ABC News' Luis Martinez reports: You might call it John Murtha’s legacy. Beginning this summer, US Army troops in Afghanistan will begin fielding uniforms with a new camouflage pattern that blends better into Afghanistan’s valleys, mountains and deserts. The Army announced the change today.
Last summer, the late congressman inserted language into a War Supplemental Bill that required the Army to look at whether its current camouflage uniform pattern was suited for Afghanistan. He had heard some complaints from soldiers in the field that the current uniform camouflage pattern was okay for Iraq, but not for Afghanistan’s different topography. As a result the Army announced it would begin field testing of two new camouflage patterns, one called MultiCam and the other UCP-Delta. MultiCam blends in green, brown and grey pigments and looks similar to camouflage patterns worn by America’s allies. Some US special operations forces also the pattern in the field. UCP-Delta added brown pigments to the current Army pattern.

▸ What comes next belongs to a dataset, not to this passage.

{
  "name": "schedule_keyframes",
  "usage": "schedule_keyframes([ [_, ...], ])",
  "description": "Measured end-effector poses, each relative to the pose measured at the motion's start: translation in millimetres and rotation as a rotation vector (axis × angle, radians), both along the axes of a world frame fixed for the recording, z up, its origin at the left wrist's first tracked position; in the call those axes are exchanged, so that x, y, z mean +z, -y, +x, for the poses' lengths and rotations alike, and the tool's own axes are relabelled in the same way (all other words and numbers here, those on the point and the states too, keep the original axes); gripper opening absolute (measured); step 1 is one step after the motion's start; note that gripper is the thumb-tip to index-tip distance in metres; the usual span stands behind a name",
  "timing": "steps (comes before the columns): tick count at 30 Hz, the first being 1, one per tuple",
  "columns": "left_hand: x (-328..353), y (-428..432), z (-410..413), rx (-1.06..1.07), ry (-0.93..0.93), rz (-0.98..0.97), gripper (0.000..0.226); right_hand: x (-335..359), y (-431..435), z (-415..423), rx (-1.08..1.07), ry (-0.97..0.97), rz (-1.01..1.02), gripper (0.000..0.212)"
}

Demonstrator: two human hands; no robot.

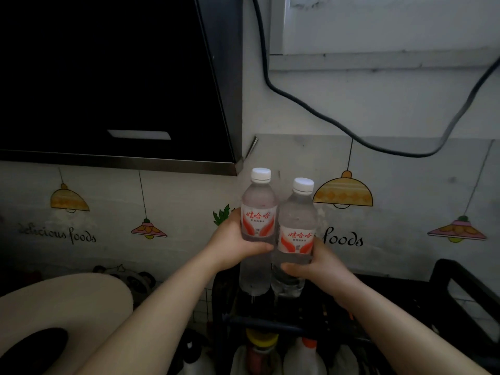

The plan was for two Army battalions in Afghanistan to test-wear the new patterns for a couple of months. Each battalion would test only one of the new patterns. Later, a decision would be made as to whether it made sense to keep the old uniform or possibly move to a new camouflage pattern. This week, Army Secretary John McHugh decided that a switch in uniforms for troops in Afghanistan should be made based on the field testing.
So, beginning this summer all Army units deploying to Afghanistan will arrive wearing the new uniform pattern. Use of the new pattern will only apply to Army troops in Afghanistan, the current Army camouflage uniform will still be worn elsewhere.
Here are some stats on how the new uniforms were received by the units that tested them. In the battalion that received the multi-cam pattern, 93 percent of the soldiers in the unit favored the new pattern. That compares to 74 percent favorability for the other pattern worn by the other battalion. Studies showed that the MultiCam uniform had 21 percent less detectability than the current camouflage pattern, that compares to 16 percent for the UCP-Delta.
The transition will begin in July and August when new units will arrive in Afghanistan wearing the new uniforms, whether they be active duty, National Guard or Reserves. At some point troops already in Afghanistan will also begin wearing the new uniform. The pattern will be used on all parts of the combat uniform including bulletproof vests.
The Army will decide at some point in the future whether it makes sense to switch the entire Army to the new pattern. There are currently 48,500 Army soldiers in Afghanistan right now, and that number will grow further this year with the surge of forces. The cost of the switch in Afghanistan is estimated in the “tens of millions”.
And it all started with John Murtha.